Michigan hopes to return to the Women's College World Series for the first time since 2016. Tess Crowley/Daily. Buy this photo.

It’s no secret that for the Michigan softball team that the way its last season ended was more than just painful. 

It was devastating.

Up until the last game, everything had gone just as they’d hoped. The Wolverines were the Big Ten’s best, boasting a 36-6 regular season record and accumulating accolade after accolade. Not only did Michigan have the Big Ten player and pitcher of the year, but it also won a third-straight Big Ten title. 

But in May, holding a four run lead and just innings away from advancing to the Super Regional, they fell apart.

The pitching crumbled, the hitting faltered, and the team left the field the exact same way it had the previous three seasons: Big Ten champions who couldn’t get over the regional hump. 

This year’s team hasn’t forgotten last season. In fact, clearing that final hurdle that has evaded Michigan these past four years is a major part of what motivates it. 

“There’s a lot of goals that I set for myself in each year that I haven’t been able to achieve yet,” fifth-year left-hander Meghan Beaubien said. “That’s a big reason I’m back. I’ve never been (to Oklahoma City), I’ve never made it out of the regional, and I’m not happy with that. No one who has been here for five years is happy with that.”

The Wolverines, and especially their upperclassmen, come into this season with a chip on their shoulder. They have something to prove — not just to their fans, not just to the RPI rating system which they felt snubbed by last year, but to themselves. They have goals that they haven’t achieved yet  — ones they believe are attainable.

“I have a group of upperclassmen… that I know are not satisfied,” Michigan coach Carol Hutchins said. “I know that they felt good about their year last year and felt that it ended too soon, I hope they bring that with them. I like a chip on your shoulder as long as you know how to manage it.”

The Wolverines come into the season in the exact same position they have entering the past three years — loaded with potential. The team is returning almost all of last year’s major contributors, including the dynamic pitching duo of senior right-hander Alex Storako — last year’s Big Ten Pitcher of the year — and Beaubien, who finished with a 1.24 earned run average (ERA) in 23 starts. At the plate, the team has retained the reigning Big Ten player of the year in senior outfielder Lexie Blair.

Hutchins also added two graduate transfers with explosive hitting ability in outfielder Kristina Burkhardt and utility player Melina Livingston. While these transfers may not have been present for the team’s heartbreaks, they are nonetheless completely bought into the program. They too have goals for their career that they have not yet achieved. Like Beaubien, they are in Ann Arbor to take care of unfinished business. 

“I played five years (at UNC), and I wasn’t sure if I wanted to continue to play,” Burkhardt said. “But I was missing that piece of winning a conference championship and making it far in postseason. We want to get back to the Women’s College World Series … everyday that’s our goal, that’s what we come in and get work done for. And everyday they expect nothing less from me.”

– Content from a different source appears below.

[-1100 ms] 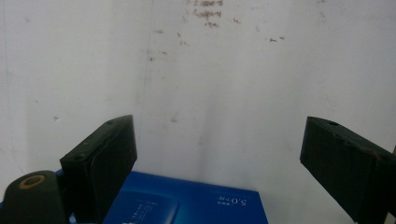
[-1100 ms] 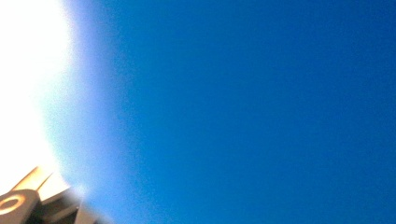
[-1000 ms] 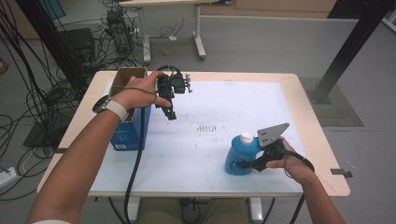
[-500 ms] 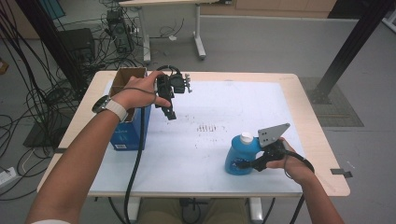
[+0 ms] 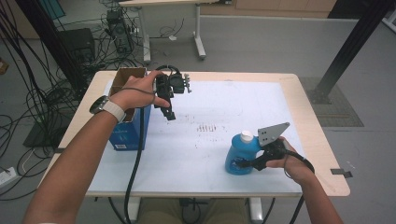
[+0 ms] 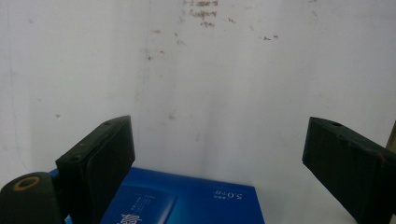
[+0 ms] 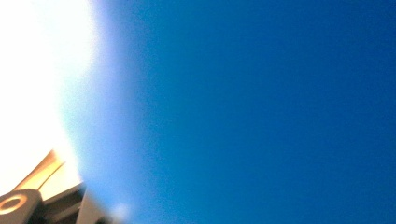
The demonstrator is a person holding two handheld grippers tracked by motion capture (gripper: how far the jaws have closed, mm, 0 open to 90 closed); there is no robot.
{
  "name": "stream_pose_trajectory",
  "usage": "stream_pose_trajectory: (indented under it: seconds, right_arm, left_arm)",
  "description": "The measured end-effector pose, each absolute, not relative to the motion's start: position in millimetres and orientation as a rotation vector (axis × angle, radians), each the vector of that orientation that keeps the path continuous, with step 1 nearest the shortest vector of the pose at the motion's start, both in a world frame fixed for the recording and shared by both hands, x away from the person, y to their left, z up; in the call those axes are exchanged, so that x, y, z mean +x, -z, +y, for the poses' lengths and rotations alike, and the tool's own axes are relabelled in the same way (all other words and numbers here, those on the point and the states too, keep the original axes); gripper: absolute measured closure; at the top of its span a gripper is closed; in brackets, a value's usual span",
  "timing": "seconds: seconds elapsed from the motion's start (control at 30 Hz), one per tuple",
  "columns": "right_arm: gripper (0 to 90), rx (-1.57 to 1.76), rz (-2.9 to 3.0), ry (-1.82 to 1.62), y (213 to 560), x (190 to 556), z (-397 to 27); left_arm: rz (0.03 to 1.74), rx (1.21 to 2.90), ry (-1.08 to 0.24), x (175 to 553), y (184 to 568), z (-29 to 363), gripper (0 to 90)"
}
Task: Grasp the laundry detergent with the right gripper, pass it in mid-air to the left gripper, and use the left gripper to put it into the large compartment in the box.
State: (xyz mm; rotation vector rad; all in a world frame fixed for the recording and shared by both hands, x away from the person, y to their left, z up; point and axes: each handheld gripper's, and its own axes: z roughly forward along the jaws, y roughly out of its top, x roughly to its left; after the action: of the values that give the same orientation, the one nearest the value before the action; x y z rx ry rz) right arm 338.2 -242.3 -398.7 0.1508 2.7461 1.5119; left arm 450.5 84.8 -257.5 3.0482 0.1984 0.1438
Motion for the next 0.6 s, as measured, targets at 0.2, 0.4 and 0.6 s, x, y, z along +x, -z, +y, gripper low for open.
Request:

The team has more than enough potential to do everything it did last year. It has the pitching, hitting and experience to win the Big Ten. 

But for this year’s team that won’t be enough. Just another trophy to add to a case full of trophies won’t satisfy Beaubien, Storako, Blair or Burkhardt. Only the one in Oklahoma City can do that. 

“I don’t care what anybody’s perception is,” Hutchins said. “Bottom line is when you get (to the NCAA tournament), you gotta win.”